There’s always something to howl about.

Vook dead yet? Doesn’t matter. If you want to sell blades, first you have to find stubble that people are willing to pay to have shaved.

This was in my email this morning, spam from LinkedIn.com:

Joel Burslem is no longer Director of Product Development at Vook

Means what, I don’t know. Deck chairs on the Titanic. There is no huge surging mass of sub-literates demanding even easier-reading access to the half-shouted profundities of Gary Vaynerchuk. Love him or hate him, the guys lives and dies in video. He cannot be caged by a page, no matter how stylish or expensive or electronic that page might be. The book is a dead letter, so how could the Vook not be an even-deader letter? You cannot even pretend to believe otherwise unless you are in the pay of Brad Inman.

But: None of that matters. The Vook is instructive because it teaches us a host of interesting lessons about how to fail in business. Big names. Big funding. Design budget. Attractive product that works. Fancy offices filled with bigfoot corporate types. Even Aeron chairs, I’ll bet. What could go wrong?

Only this: There is no market for the product.

Remember that “find a need and fulfill it” bit from Business 101?

Can you name even one person who has confided to you, “You know, I’d probably read more if books were more like television?”

“I’d sure like to read more books, but the books I want to read are interrupted at intervals by bad actors enacting bad scripts.”

“What I want from books requires a sub-woofer!”

That’s a disaster from day one, and I have been ridiculing the Vook since first I heard about it. But even now, I can see an actual use for this technology: How-To books: How to build a rocking chair in 24 easy steps or The Kama Sutra for Klutzes. Those could sell, because they answer a need that can be served by both text and video. Even then, though, they’d be better as web sites — easier to control, easier to revise, etc.

But let’s go back to the Vook’s original marketing problem and try to solve it in a better way.

Brad Inman is a choke-point dinosaur. His goal was to come up with a “blade” dispenser — a relatively cheap razor that could be used to sell higher-profit “blades” over and over again. Gillette’s razors, Kodak’s cameras and Amazon’s Kindle device are all examples of this very-common business model. Because he has worked his whole life in publishing — selling vast quantities of a publication no one reads — he naturally gravitated to publishing for his new venture. He has a background in video, also, and video — unlike paper — is not easy to produce, reproduce, exhibit or copy. If anything could make a book into a “blade,” it would be video.

Except that books themselves are dying as an information transmission medium, dedicated devices you have to schlep around are an anathema and no one is crying out in desperate need for badly-animated comic books starring Gary Vaynerchuk.

I had two words for this idiot product when it was announced: Market research.

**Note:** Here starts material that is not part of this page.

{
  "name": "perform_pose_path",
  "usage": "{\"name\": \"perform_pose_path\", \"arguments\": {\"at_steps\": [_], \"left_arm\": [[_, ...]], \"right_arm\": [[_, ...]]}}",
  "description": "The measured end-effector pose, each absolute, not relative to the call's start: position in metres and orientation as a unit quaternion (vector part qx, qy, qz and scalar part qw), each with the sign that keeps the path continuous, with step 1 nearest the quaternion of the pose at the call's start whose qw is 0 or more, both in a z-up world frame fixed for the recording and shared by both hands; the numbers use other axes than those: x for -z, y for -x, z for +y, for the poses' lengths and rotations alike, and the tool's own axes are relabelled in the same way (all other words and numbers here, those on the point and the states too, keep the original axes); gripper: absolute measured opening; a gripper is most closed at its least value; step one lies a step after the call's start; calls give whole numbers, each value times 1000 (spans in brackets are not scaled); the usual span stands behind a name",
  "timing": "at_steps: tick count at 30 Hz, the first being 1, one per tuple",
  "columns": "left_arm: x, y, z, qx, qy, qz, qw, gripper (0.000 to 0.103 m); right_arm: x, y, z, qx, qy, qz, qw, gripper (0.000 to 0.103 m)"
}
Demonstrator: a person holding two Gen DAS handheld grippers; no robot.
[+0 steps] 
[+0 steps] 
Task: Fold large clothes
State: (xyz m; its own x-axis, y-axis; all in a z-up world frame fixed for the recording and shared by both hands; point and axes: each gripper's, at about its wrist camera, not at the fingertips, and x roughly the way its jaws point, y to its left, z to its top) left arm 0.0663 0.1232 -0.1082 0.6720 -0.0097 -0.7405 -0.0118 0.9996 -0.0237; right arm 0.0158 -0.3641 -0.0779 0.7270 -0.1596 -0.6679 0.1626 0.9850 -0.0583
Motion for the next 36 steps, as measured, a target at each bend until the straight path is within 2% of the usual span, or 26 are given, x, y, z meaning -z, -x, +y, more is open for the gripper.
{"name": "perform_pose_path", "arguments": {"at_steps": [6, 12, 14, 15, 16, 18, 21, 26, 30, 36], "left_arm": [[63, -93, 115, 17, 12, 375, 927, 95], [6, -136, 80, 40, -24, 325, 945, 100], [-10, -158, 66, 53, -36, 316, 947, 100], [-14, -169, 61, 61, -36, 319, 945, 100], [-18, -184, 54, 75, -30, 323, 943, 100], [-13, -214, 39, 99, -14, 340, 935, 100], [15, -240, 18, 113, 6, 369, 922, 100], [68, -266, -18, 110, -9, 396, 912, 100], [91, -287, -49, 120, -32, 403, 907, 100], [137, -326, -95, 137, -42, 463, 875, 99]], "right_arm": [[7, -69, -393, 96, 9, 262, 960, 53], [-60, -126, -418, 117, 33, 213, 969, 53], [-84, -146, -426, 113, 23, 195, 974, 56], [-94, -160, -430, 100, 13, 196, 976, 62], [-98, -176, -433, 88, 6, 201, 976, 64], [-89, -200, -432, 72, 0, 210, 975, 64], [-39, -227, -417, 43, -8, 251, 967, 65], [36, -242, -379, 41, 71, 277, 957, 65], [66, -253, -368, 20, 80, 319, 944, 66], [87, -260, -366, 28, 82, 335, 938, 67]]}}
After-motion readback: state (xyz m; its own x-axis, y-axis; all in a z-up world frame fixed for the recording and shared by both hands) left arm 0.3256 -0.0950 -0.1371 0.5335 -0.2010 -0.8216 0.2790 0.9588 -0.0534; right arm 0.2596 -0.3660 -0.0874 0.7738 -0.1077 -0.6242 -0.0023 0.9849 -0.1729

The Vook is just a dumb idea, but the base idea — a dedicated device that people are willing to pay added-value fees to gain access to — that may not be completely off the wall. Or maybe the place for an idea like that is on the wall.

Look at this:

That’s a beautiful photograph. So it this one:

Those are just two news photos I found today on-line. There are hundreds more, just as striking, taken every day. And there are millions of other very striking photos that have been taken over the decades. And thousands of drawings, illustrations and paintings.

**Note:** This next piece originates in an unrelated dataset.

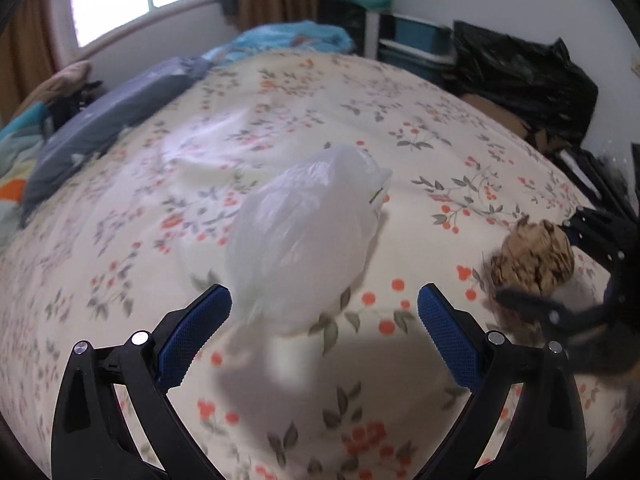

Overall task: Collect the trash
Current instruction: 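Grasp the clear plastic bag with the left tool while the right tool holds the paper ball, then carry the plastic bag and paper ball over the red wastebasket, then open the left tool to drop the plastic bag into the wastebasket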

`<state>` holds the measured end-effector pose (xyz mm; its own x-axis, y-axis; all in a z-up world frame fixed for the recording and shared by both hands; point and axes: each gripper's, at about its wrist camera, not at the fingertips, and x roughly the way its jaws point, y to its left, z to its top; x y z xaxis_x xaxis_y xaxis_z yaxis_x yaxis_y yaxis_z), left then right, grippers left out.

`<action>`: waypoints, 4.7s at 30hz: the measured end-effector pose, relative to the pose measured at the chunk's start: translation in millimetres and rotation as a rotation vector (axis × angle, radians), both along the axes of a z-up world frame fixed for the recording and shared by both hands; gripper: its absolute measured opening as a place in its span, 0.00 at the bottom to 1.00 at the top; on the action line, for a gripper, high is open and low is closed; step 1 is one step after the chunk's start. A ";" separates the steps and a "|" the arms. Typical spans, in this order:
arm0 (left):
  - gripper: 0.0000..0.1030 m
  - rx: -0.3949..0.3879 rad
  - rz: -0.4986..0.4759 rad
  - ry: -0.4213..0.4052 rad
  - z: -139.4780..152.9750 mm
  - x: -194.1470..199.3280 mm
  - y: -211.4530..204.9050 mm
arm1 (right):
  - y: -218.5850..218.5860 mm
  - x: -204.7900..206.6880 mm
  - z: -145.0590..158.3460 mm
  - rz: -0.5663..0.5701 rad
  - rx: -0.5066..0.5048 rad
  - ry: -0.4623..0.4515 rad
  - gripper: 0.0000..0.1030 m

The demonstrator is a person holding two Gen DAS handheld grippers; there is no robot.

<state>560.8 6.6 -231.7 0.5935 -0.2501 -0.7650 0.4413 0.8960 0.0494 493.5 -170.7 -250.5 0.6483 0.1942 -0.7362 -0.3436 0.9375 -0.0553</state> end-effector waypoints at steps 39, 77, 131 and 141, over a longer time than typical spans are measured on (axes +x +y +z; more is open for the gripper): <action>0.82 -0.007 0.131 0.058 -3.5 -63.2 4.1 | 3.5 -44.6 34.0 0.013 0.022 -0.007 0.62; 0.82 -0.017 0.265 0.010 96.3 -428.7 -5.8 | -17.0 -359.6 120.2 0.148 0.040 -0.027 0.62; 0.83 0.145 0.129 0.658 -196.6 -542.8 -47.2 | -17.9 -492.2 -85.0 0.231 -0.021 0.389 0.62; 0.93 0.120 0.149 0.681 -194.0 -542.3 -43.7 | -9.8 -483.8 -94.7 0.251 -0.030 0.425 0.62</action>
<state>18.5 -37.1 -425.7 -0.0057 -0.0945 -0.9955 0.2823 0.9549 -0.0922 9.7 -180.5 -345.2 0.2256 0.2802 -0.9331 -0.5562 0.8233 0.1128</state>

High definition video monitors are the perfect picture frames, and we are soon headed for the day of video fabrics that will work like wall-paper — and eventually like garments.

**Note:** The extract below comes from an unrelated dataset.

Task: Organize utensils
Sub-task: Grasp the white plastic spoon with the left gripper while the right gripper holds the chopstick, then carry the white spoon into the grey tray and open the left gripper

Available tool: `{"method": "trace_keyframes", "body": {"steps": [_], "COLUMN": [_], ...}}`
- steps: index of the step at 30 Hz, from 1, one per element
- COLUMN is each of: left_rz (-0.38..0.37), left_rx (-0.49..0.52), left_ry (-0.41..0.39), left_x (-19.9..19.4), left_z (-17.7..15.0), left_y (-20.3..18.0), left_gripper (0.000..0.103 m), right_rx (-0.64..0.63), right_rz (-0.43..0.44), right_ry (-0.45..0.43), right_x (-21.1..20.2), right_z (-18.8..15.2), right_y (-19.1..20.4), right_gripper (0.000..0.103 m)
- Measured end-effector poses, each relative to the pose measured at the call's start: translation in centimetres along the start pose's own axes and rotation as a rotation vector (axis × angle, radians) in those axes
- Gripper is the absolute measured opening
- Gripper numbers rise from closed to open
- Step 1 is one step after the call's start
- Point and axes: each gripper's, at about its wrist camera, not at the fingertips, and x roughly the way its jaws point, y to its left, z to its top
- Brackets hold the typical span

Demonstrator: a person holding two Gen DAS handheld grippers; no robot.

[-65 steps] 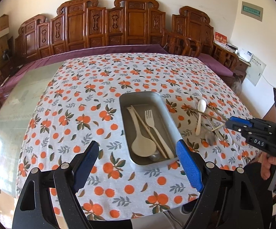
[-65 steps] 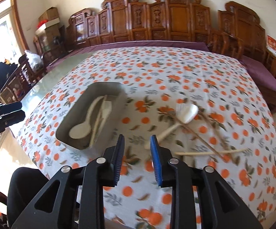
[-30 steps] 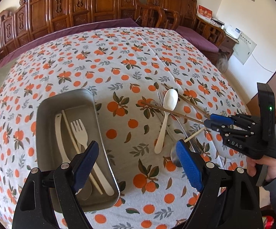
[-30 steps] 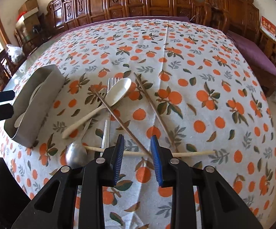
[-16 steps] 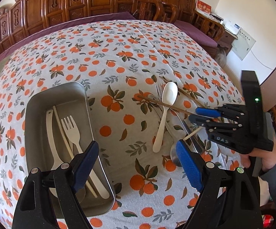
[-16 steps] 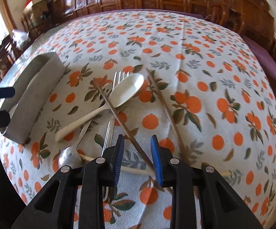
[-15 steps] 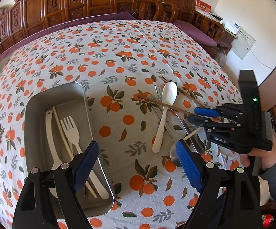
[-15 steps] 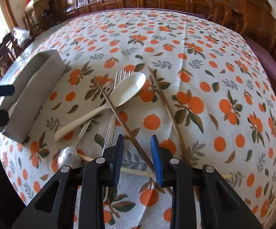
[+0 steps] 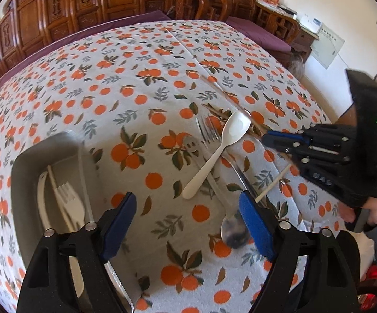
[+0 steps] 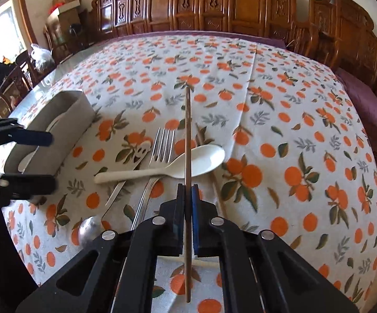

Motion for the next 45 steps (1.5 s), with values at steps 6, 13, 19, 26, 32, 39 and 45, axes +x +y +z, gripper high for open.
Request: {"method": "trace_keyframes", "body": {"steps": [6, 13, 19, 26, 32, 39, 45], "left_rz": [-0.01, -0.012, -0.018, -0.024, -0.042, -0.047, -0.041], "left_rx": [0.053, 0.127, 0.188, 0.188, 0.214, 0.232, 0.229], "left_ry": [0.042, 0.078, 0.098, 0.115, 0.131, 0.187, 0.198], "left_x": [2.6, 5.2, 6.9, 7.9, 7.7, 7.7, 8.0], "left_z": [2.2, 3.8, 4.5, 4.7, 4.5, 4.1, 4.2], "left_y": [-1.0, -2.7, -4.1, -3.9, -4.3, -4.1, -4.2], "left_gripper": [0.055, 0.03, 0.024, 0.023, 0.019, 0.012, 0.011], "right_rx": [0.045, 0.107, 0.125, 0.143, 0.157, 0.159, 0.173], "right_rz": [-0.028, -0.036, -0.036, -0.034, -0.032, -0.026, -0.015], "right_ry": [-0.055, -0.087, -0.097, -0.094, -0.1, -0.095, -0.093], "right_x": [-1.9, -3.2, -3.6, -3.8, -4.4, -4.6, -4.4], "right_z": [0.6, 0.1, -0.7, -1.4, -1.5, -1.7, -2.2], "right_y": [-2.1, -4.2, -4.8, -4.9, -4.8, -4.5, -4.3], "right_gripper": [0.006, 0.006, 0.006, 0.006, 0.006, 0.006, 0.006]}}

We are on the cusp of an age when the quantity of available video screens will be massively increased — and every one of them is going to need programming.

For now, a dedicated device could connect a big Aquous-like monitor to a net-based service that fed images to that huge screen.

This is programmable art as decor.

You already have big picture frames all over the place.

You already have a small USB-fed picture frame on your disk, filled with eight gigs of family photos.

A device like this combines the two: Huge, striking graphic images that change at intervals — an evanescent art far better than you can afford to purchase in atoms, but yours for pennies a day when sold to you as electrons.

You’re already paying for decor. All we’re doing is turning decor into “blades” — something you purchase continuously, rather than only when you change homes.

That’s a business.

Your mood is programmable — on the fly. The intervals, the arcs of the color wheel, the tone and tenor of the images themselves — all controllable by you.

This is something people would pay for. This is something I would pay for, and I hate everything.

And remember, the quantity of available video surfaces in our lives is about to explode. There are a lot of business opportunities in here, but there are a lot of Web 2.0-like options, too. What a DeeJay does is more than just records, and what an Image- or Video-Jockey does can be far more than mere images.